The adoption of a generalized normal distribution to capture higher order codependence in asset returns represents a natural choice as Fry et al. (2010) show that Lagrange multiplier tests of contagion can be derived which relate to existing tests of comoments such as coskewness. An alternative approach to capture higher order dependence is based on using copulas (Patton, 2006, Rodriguez, 2007, Harvey, 2010, Busetti and Harvey, 2011). This approach is also adopted by Martin and Wang (2013) who propose a nonparametric test of contagion. Earlier approaches, especially in the context of modeling options in the presence of nonnormal asset returns, consist of the lognormal mixture model of Melick and Thomas (1997); the Edgeworth expansion of Jarrow and Rudd, 1982, Corrado and Su, 1997; the Hermite polynomial approximation of Ane (1999); the nonparametric density estimator of Aït-Sahalia et al. (2001); and the neural network approach of Garcia and Gencay (2000).

In addition to the above, there are a range of methods focussing on the importance of transmission channels of contagion operating in higher order moments or crisis measurement through extreme value methods. Usually these are in applications which are not focussed on options, however are worth mentioning here. Most of these methods use the information in the extreme (crisis) periods in subtly different ways to understand crises and contagion. Dungey et al. (2010) provide a summary of the key methods. For example, Favero and Giavazzi, 2002, Pesaran and Pick, 2007 test for contagion in the outliers of asset returns; Bae et al. (2003) propose a coexceedance test based on a multinomial logit model; whereas Aït-Sahalia et al. (2010) allow for mutual jumps using a Hawkes process. Others use extreme value measures either to forecast crisis events such as in the early warning system literature of Frankel and Rose, 1996, Kaminsky and Reinhart, 1999 and more recently by Lo Duca and Peltonen (2013), or to detect a state of crisis such as the exchange market pressure index of Eichengreen et al., 1995, Eichengreen et al., 1996 and extensions thereof. Related literature is by Diebold and Yilmaz (2009) who identify changes in the connectedness of asset markets during financial crises.

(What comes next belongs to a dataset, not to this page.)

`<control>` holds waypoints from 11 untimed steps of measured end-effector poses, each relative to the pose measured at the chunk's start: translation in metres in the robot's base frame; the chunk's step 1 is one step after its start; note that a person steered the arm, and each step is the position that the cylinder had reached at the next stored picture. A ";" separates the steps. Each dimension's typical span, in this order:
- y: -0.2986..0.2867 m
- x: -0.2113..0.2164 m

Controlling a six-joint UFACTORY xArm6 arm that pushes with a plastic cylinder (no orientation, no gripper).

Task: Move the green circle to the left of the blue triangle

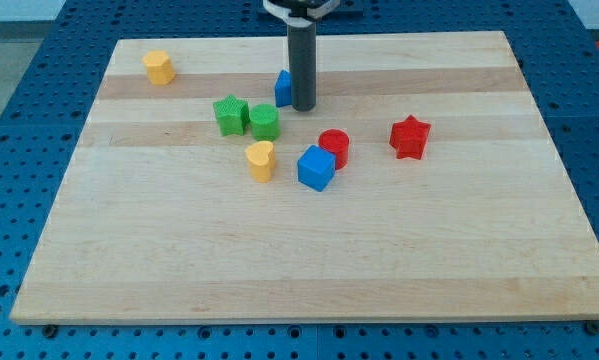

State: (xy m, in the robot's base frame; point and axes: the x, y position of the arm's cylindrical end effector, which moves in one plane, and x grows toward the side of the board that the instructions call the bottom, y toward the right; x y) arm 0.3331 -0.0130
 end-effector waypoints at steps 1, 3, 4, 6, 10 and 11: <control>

The rest of the paper proceeds as follows. Section 2 sets out an exchange option contract where the bivariate generalized normal distribution is specified to allow for contagious channels operating through higher order moments and comoments during periods of financial crises. To investigate the effects of these additional channels of contagion on exchange options, a bivariate generalized lognormal distribution is introduced to model the joint stochastic behavior of the underlying asset prices at the time the option contract matures. The results show that changes in coskewness can change the mass of the joint probability distribution of prices, resulting in changes in the probabilities of the payoffs and, in turn, the price of the options. The analysis is extended in Section 3 where the effects on hedging strategies are discussed in the presence of contagion during financial crises. Concluding comments and implications for portfolio management during financial crises are provided in Section 4.